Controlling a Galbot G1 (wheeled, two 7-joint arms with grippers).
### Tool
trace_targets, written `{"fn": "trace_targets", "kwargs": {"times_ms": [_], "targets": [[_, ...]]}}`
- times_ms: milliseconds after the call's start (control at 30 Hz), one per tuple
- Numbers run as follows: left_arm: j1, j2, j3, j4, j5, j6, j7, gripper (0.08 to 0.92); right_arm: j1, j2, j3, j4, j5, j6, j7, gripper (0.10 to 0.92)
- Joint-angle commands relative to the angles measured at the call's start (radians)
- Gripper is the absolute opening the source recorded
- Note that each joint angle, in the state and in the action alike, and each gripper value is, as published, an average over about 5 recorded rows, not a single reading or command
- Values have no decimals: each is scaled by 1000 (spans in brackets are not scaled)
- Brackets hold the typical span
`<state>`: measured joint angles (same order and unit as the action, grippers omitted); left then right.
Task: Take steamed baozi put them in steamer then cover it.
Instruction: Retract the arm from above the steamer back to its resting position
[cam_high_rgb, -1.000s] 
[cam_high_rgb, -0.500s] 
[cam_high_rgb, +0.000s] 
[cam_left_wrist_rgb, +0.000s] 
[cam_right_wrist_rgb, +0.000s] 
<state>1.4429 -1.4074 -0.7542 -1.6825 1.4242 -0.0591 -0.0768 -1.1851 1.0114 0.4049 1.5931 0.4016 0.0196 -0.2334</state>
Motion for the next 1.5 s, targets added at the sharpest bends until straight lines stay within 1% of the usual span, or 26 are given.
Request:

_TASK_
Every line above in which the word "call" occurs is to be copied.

_FINISHED TASK_
- times_ms: milliseconds after the call's start (control at 30 Hz), one per tuple
- Joint-angle commands relative to the angles measured at the call's start (radians)

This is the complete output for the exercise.